The Strawberry Line is a bit of a "Curate's Egg", but not a particularly marvellous one. The surface is mostly that cheap grinding paste dust which must bring a gleam to the eye of any bicycle chain salesman. The width varies from a useful 3 metres or so down to less than ½ a metre.
It's a typical British 3rd rate cheapskate effort. Doubtless the authorities plead poverty as usual - just like they did before the recession when it came to building cycle routes. And the various designs of barriers indicate that, again, as usual, the designers' understanding of cycles doesn't extend much beyond being able to tell a bottom bracket from breakfast time.
Nonetheless it was a pleasant enough outing, culminating in the statutory tea and cake at the splendid Strawberry Line Community Cafe at Yatton Station.
Picture detail on Flickr
4 comments:
I live in Axbridge, almost right beside the Strawberry line. From your comment it seems that the only thing that would satisfy your surface requirements would be a long wide stretch of tarmac.
This is not a suburban cycleway wending its way through a suburban housing estate, it's a rural area, and that ex-railway line is for a lot more than just cylists.
Agree with remark about the additions.., thick posts, extraneous direction signs, ugly barriers, officaldom's dead hand.
Hi Andrew, thanks for the comment taking an interesting point of view. (Cue for a bit a rant, here, but please don't take it personally):
I'm not sure what your point is - there are plenty of rural ex-railway paths with a sealed surface that don't go anywhere near urban housing estates. There are plenty of remote rural lanes with sealed surfaces about which no-one raises the very odd complaint about "urbanising the countryside".
You pays your money and takes your choice. You either lay a cheap high maintenance surface - which, in practice, rarely, if ever, gets any maintenance to the detriment of *all* users - or you have a more expensive sealed surface which will require little maintenance for several decades, to the benefit of *all* users and the taxpayers that foot the bill.
Sadly in Backward Britain where we continue to be run by what Noel Coward in the "Italian Job" movie described as the "lazy, unimaginative management which is driving this country on the rocks" (thanks for the heads-up on that quote, Karl-on-Sea) we are still decades away from realising that the bike is not just a leisure toy but a valuable, useful and increasingly vital transport tool.
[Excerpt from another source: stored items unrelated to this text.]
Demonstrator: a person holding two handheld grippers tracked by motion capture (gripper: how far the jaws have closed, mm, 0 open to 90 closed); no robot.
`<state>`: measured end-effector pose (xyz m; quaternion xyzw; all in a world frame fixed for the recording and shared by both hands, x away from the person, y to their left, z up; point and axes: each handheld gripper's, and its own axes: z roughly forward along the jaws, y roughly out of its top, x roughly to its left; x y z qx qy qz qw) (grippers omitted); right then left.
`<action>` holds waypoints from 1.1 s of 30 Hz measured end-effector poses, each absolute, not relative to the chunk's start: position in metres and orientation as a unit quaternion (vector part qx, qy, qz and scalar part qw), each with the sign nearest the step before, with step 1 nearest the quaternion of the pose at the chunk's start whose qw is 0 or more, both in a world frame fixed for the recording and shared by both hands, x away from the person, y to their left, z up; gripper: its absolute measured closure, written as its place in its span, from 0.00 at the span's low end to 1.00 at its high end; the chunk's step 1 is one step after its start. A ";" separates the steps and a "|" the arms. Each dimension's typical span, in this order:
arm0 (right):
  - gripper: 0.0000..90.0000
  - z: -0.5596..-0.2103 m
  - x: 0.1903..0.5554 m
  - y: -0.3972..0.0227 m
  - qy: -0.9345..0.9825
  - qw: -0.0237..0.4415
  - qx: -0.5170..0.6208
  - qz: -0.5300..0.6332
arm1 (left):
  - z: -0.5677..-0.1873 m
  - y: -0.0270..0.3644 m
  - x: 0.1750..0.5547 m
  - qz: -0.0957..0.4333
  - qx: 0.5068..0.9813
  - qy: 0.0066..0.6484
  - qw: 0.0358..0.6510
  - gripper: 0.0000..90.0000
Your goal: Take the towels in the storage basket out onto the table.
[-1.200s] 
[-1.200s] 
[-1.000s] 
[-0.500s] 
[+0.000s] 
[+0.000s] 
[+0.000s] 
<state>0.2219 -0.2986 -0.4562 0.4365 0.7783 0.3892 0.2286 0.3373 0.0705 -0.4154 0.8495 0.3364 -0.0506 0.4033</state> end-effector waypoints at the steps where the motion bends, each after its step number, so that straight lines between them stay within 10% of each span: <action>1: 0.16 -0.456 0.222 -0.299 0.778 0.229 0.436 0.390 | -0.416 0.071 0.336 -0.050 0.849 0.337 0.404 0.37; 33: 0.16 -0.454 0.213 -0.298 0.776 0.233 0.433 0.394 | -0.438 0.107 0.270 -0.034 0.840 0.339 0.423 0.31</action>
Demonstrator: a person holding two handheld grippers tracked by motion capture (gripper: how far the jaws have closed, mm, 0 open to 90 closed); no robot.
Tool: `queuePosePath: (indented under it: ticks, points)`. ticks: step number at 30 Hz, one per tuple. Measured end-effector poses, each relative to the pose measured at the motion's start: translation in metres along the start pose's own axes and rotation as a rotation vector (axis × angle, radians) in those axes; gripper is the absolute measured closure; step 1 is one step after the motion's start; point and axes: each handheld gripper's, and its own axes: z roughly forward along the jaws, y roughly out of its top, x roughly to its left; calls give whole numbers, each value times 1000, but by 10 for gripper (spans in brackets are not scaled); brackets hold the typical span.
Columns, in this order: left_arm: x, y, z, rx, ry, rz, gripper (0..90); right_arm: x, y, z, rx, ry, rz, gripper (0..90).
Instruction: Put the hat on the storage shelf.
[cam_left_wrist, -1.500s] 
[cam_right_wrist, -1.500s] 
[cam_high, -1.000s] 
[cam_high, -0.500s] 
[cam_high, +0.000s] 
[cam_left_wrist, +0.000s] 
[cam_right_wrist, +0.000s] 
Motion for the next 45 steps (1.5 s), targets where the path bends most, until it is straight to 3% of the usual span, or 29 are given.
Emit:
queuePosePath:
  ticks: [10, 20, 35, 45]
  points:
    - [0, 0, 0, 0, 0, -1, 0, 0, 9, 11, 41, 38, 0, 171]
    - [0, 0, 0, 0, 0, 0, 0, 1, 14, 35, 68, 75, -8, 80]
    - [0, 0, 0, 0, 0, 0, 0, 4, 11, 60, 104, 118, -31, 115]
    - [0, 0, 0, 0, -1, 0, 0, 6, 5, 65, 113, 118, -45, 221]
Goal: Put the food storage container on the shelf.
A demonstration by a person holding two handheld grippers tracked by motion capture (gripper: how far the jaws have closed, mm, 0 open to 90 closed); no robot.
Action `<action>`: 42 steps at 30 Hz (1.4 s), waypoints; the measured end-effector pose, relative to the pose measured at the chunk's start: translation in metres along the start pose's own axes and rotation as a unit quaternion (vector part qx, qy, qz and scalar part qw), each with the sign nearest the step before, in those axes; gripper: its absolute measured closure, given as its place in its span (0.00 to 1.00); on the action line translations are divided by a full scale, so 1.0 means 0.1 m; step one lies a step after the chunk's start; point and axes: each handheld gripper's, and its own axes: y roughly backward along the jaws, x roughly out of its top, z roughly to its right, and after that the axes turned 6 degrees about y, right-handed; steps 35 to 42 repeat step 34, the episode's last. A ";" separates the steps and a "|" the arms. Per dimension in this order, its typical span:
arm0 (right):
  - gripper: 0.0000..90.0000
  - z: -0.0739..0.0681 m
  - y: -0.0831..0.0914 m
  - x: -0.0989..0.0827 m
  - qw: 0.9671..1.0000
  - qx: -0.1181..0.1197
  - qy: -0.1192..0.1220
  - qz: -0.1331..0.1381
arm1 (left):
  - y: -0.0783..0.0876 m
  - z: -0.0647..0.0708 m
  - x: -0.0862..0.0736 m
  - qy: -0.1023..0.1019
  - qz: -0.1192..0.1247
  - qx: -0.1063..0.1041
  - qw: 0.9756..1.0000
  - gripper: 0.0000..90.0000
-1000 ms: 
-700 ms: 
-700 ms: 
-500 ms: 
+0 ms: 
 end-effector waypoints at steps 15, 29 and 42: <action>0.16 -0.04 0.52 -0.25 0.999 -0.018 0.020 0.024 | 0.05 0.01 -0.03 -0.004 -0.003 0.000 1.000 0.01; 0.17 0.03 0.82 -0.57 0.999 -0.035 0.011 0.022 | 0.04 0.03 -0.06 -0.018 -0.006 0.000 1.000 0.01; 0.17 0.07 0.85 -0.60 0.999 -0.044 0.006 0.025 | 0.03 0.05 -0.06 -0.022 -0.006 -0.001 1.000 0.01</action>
Until that day comes I suppose that there will always be those that insist on 3rd rate provision.
Yes, your comment does sound rather, if not a rant, certainly multi-agendad but from a single vision.
The line isn't a railway line any more, it runs through beautiful countryside and in my opinion the current surface is better atuned to the surroundings than your preference.
I don't have a bike right now. I do though use the line when I need to unwind, and/or walk the mile or two in either direction to neighbouring villages. As part of the reason why I would do that, rather than drive, on a road, with other cars rushing by...., again, I'm fine with the current surface.
Your views seem to stem greatly from the view that 'sustainability'
is the same as 'efficiency'. Not so.
As it happens I rather feel that the line could also serve as a light micro-railway. That though is for another day....
Again, not sure what you're saying re: "multi-agenderd" "single vision".
I'm certainly thinking "multi-user", not just about walking/cycling, but also about the less mobile - those in wheelchairs, mobility buggies - for whom a rough surface might mean exclusion.
At this point, we'll agree to differ, then.
One thing we can most whole-heartedly agree on - the return of a light railway. Oh, yes.